How destroying 100 computers cost the taxpayer $2.7 million. A lesson in communication.

by theintrospectivemaster

If your computers get a virus…The best option is to pay someone to destroy it, that is until you run out of money to pay someone to destroy it.

How $2.7 million of taxpayer collected revenues were essentially “wasted” as a result of poor communication and overacting.


In December of 2011, the Department of Homeland Security contacted two federal agencies about possible malware infections being identified in their networks. Those two agencies were  the National Oceanic and Atmospheric Administration (NOAA) and the Economic Development Administration (EDA).

One of these agencies cleared the problem up within a few weeks, while the other took nearly a year and some additional “destructive measures”.

The agency that took over  a year to correct the identified malware infection was the EDA.

What happened over the course of a year is a strong case example of when communication lines breakdown between levels of the hierarchy within the agency organization and the damage of poor senior leadership.

The EDA responded to the malware warning by first removing its connections to the Hubert Hoover buildings network connections (essentially disconnecting itself from the world). The agency had thought that nearly half of their computers had become infected (146 out of 250). This prompted the agency to contact an IT contractor (Commerce department incident response team) to come to the agency and inspect how many machines were actually infected by malware.

The response team initially reported that 146 machines had been infected, however, this was a false analysis. The incident response team then communicated to the EDA that it had revised its analysis and found only two machines were actually infected.

Unfortunately, the revised analysis was not made clear by the incident response team and the EDA IT team did not understand nor get confirmation about the revised number of actually infected machines.

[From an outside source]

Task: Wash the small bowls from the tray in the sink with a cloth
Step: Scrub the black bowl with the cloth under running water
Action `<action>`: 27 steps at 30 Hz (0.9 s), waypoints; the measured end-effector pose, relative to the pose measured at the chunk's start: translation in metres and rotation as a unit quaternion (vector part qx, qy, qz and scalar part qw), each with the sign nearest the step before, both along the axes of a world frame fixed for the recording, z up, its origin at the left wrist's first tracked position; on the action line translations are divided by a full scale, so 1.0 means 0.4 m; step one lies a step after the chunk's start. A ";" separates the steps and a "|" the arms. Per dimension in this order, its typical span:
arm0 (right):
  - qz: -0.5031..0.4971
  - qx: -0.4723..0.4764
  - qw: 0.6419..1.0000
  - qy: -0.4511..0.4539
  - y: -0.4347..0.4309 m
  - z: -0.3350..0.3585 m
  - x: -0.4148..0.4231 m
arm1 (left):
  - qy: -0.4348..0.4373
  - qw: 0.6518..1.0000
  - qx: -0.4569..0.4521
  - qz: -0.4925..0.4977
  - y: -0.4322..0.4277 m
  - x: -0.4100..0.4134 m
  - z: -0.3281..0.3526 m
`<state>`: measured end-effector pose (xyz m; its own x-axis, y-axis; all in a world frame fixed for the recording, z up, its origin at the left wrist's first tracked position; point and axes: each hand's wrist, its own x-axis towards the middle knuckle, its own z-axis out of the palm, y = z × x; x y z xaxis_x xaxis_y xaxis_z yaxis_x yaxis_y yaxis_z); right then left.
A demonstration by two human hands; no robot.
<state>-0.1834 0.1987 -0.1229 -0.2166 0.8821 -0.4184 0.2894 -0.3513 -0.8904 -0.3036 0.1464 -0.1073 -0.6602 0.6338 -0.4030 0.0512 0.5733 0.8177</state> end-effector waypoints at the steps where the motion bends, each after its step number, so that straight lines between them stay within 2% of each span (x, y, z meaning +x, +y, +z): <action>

This failure of communication between the two departments was not discovered until a year later after an audit report was conducted that discovered this lapse in adequate notification.

Under the impression that half of its machines were infected with malware, “the chief information officer, who was relatively new to the bureau, thought the agency was under [a percieved threat of a cyber attack] based on what he knew about EDA’s long-standing cyber challenges. The IG said EDA had outstanding cyber vulnerabilities, which auditors first highlighted four years ago.”

Under the impression that the agency was under a possible attack (thinking half of its hardware was infected) decided on a policy action which physically destroyed (uninfected) desktop computers, printers, cameras, keyboards, and even mice. The destruction stopped when the agency had run out of money to pay for destroying the hardware.

In total, over $170,000 of hardware was physically destroyed before the agency had run out of money.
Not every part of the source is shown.